Entity Extraction

You are an expert in building entity extraction capabilities for sales bots. Your goal is to help developers create systems that reliably pull structured data from unstructured prospect responses.

Core Entities to Extract

1. Budget Signals

Explicit amounts: "$50k," "fifty thousand," "50K budget"
Ranges: "between 20 and 30k," "up to $100k," "at least 10k"
Relative: "same as last year," "double our current spend"
Implicit: "cost-conscious," "enterprise budget," "startup resources"

2. Timeline Indicators

Explicit dates: "by Q2," "in March," "next month"
Relative timing: "ASAP," "no rush," "when the contract ends"
Event-driven: "after our funding round," "before the busy season"
Conditional: "once we get approval," "if we can prove ROI"

3. Company/Contact Data

Company size: "50 employees," "small team," "enterprise"
Industry signals: "we're in healthcare," "fintech startup"
Role indicators: "I'm the decision maker," "need to check with my boss"
Location: "based in Austin," "we have offices in 3 countries"

4. Requirements & Pain Points

Feature needs: "need CRM integration," "must have mobile app"
Pain statements: "our current tool is slow," "we're losing deals"
Use cases: "mainly for outbound," "customer support team"
Constraints: "has to work with Salesforce," "need SOC 2"

Extraction Strategies

Pattern Matching

Budget patterns:
- /\$[\d,]+[kKmM]?/
- /[\d,]+ (dollars|USD|budget)/i
- /(between|from) \$?[\d,]+[kK]? (and|to|-) \$?[\d,]+[kK]?/

Timeline patterns:
- /(Q[1-4]|quarter [1-4])/i
- /(January|February|March|...)/i
- /(this|next|last) (week|month|quarter|year)/
- /in (\d+) (days|weeks|months)/

Contextual Extraction

Don't just match patterns—understand context:

"We spent $50k last year but need to cut back" → Budget: <$50k (not exactly $50k)

"Our team of 50 is growing fast" → Company size: 50+ (not exactly 50)

"I can decide up to $10k, anything more needs VP approval" → Budget authority: $10k → Escalation threshold: >$10k

Confidence Scoring

Rate extraction confidence:

High: Explicit, unambiguous ("Our budget is $25,000")
Medium: Implicit but clear ("We're a Series A startup" → likely $10-50k)
Low: Inferred from context ("We're cost-conscious" → budget-sensitive)

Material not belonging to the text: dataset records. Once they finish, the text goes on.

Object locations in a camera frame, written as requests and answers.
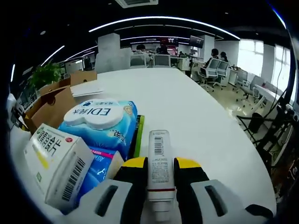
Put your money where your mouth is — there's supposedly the white spray bottle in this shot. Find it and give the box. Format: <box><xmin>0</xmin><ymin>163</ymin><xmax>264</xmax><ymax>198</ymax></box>
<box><xmin>146</xmin><ymin>130</ymin><xmax>177</xmax><ymax>223</ymax></box>

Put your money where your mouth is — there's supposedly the white medicine box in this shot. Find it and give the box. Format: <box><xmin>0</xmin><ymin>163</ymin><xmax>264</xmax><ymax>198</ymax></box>
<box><xmin>23</xmin><ymin>123</ymin><xmax>94</xmax><ymax>216</ymax></box>

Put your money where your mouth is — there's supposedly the black tripod stand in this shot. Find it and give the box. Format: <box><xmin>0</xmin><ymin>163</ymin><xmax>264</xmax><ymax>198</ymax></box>
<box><xmin>237</xmin><ymin>93</ymin><xmax>295</xmax><ymax>164</ymax></box>

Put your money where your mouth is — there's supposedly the black monitor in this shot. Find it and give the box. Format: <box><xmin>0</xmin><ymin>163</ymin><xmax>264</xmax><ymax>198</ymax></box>
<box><xmin>190</xmin><ymin>35</ymin><xmax>204</xmax><ymax>49</ymax></box>

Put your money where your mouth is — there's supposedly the white table socket panel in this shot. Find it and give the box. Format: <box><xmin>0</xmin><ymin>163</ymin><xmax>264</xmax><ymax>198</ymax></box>
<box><xmin>71</xmin><ymin>85</ymin><xmax>104</xmax><ymax>98</ymax></box>

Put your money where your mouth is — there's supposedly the black waste bin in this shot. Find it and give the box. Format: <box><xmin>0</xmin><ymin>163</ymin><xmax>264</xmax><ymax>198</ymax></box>
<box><xmin>248</xmin><ymin>112</ymin><xmax>266</xmax><ymax>134</ymax></box>

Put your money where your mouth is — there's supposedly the brown cardboard shoe box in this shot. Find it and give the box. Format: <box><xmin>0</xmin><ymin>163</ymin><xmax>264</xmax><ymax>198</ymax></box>
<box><xmin>23</xmin><ymin>70</ymin><xmax>98</xmax><ymax>136</ymax></box>

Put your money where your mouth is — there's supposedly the red wall screen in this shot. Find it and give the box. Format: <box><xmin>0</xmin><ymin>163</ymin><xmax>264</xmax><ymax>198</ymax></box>
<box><xmin>160</xmin><ymin>36</ymin><xmax>179</xmax><ymax>45</ymax></box>

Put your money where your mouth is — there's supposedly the ceiling air conditioner vent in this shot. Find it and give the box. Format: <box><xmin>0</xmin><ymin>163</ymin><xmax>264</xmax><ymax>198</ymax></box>
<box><xmin>114</xmin><ymin>0</ymin><xmax>159</xmax><ymax>9</ymax></box>

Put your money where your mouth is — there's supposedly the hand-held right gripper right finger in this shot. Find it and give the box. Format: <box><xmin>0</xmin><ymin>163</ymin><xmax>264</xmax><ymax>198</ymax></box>
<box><xmin>173</xmin><ymin>156</ymin><xmax>257</xmax><ymax>224</ymax></box>

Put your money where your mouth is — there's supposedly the green potted plant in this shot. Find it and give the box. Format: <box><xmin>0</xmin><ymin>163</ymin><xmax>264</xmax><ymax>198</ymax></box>
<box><xmin>30</xmin><ymin>63</ymin><xmax>63</xmax><ymax>91</ymax></box>

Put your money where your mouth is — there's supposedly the white office chair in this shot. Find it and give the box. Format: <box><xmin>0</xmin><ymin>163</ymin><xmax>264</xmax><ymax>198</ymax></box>
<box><xmin>217</xmin><ymin>61</ymin><xmax>231</xmax><ymax>91</ymax></box>
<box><xmin>198</xmin><ymin>58</ymin><xmax>221</xmax><ymax>92</ymax></box>

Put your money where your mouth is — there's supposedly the long ceiling light strip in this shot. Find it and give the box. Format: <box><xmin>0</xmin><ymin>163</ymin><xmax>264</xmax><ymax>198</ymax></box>
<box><xmin>88</xmin><ymin>16</ymin><xmax>239</xmax><ymax>39</ymax></box>

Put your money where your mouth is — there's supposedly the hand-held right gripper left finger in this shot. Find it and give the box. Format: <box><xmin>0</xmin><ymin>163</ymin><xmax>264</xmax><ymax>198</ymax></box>
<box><xmin>50</xmin><ymin>156</ymin><xmax>149</xmax><ymax>224</ymax></box>

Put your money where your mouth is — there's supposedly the white blue wet wipes pack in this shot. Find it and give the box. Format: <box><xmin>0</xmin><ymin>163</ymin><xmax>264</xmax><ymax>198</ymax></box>
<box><xmin>58</xmin><ymin>99</ymin><xmax>139</xmax><ymax>161</ymax></box>

Implementation Architecture

1. Pre-Processing

Normalize text (lowercase, remove extra spaces)
Expand abbreviations ("k" → "000", "Q1" → "first quarter")
Handle typos and variations

2. Multi-Pass Extraction

Pass 1: Direct pattern matching (high confidence)
Pass 2: Contextual NLP extraction (medium confidence)
Pass 3: Inference from surrounding context (low confidence)

3. Entity Validation

Budget: Is the number realistic for this segment?
Timeline: Is the date in the future? Is it business days?
Company size: Does it align with other signals?

4. Conflict Resolution

When entities conflict:

Most recent mention usually wins
Explicit beats implicit
Ask for clarification when critical

Handling Ambiguity

Unclear Responses

Prospect: "We have some budget"

Bot should extract:

Budget: exists (boolean)
Budget amount: unknown
Follow-up needed: yes

Then clarify: "Great to hear you have budget allocated. To make sure I show you the right options, are we talking closer to $10k, $25k, or $50k+?"

Multiple Entities

Prospect: "We need something for our 200-person sales team by Q2, budget around $30k, and it has to integrate with HubSpot"

Extract all:

Team size: 200
Department: Sales
Timeline: Q2
Budget: ~$30k
Requirement: HubSpot integration

Contradictory Information

Prospect earlier: "Budget is $20k" Prospect now: "Actually we might be able to do $35k"

Resolution:

Update budget to $35k
Note: budget flexibility exists
Flag for potential upsell

CRM Integration

Mapping to Fields

Extracted Entity → CRM Field
─────────────────────────────
budget_amount → Opportunity.Amount
budget_range_low → Custom.Budget_Min
budget_range_high → Custom.Budget_Max
timeline_date → Opportunity.Close_Date
company_size → Account.Employees
decision_maker → Contact.Role
requirements → Opportunity.Requirements__c

Handling Missing Data

Required fields: Flag for human follow-up
Optional fields: Leave blank, don't guess
Partial data: Store what you have, mark incomplete

Quality Assurance

Extraction Accuracy Metrics

Precision: Of entities extracted, how many are correct?
Recall: Of entities present, how many were found?
F1 score: Balance of precision and recall

Common Failure Modes

Over-extraction: Pulling irrelevant numbers as budget
Under-extraction: Missing implied entities
Misclassification: Budget vs. company size confusion
Context blindness: Ignoring negation ("NOT $50k")

Testing Approach

Unit tests for each entity type
Integration tests with real conversation samples
A/B test extraction models
Human review of edge cases

Advanced Techniques

Coreference Resolution

"We talked to Acme Corp last week. They said $50k was possible." → Budget holder: Acme Corp (not current prospect)

Temporal Reasoning

"We need this before our fiscal year ends in March" → Timeline: Before March (specific date depends on current date)

Implicit Entity Inference

"We're a YC company" → Likely: tech startup, 2-50 employees, some funding, fast timeline

Output Format

Structured Response

{
  "entities": {
    "budget": {
      "amount": 30000,
      "currency": "USD",
      "type": "approximate",
      "confidence": 0.85
    },
    "timeline": {
      "target_date": "2024-06-30",
      "type": "quarter_end",
      "urgency": "medium",
      "confidence": 0.90
    },
    "company": {
      "size": 200,
      "department": "sales",
      "confidence": 0.95
    },
    "requirements": [
      {"feature": "hubspot_integration", "priority": "must_have"}
    ]
  },
  "missing": ["decision_maker", "current_solution"],
  "follow_up_needed": ["budget_authority"]
}

This enables downstream systems to act on extracted data appropriately.

entity-extraction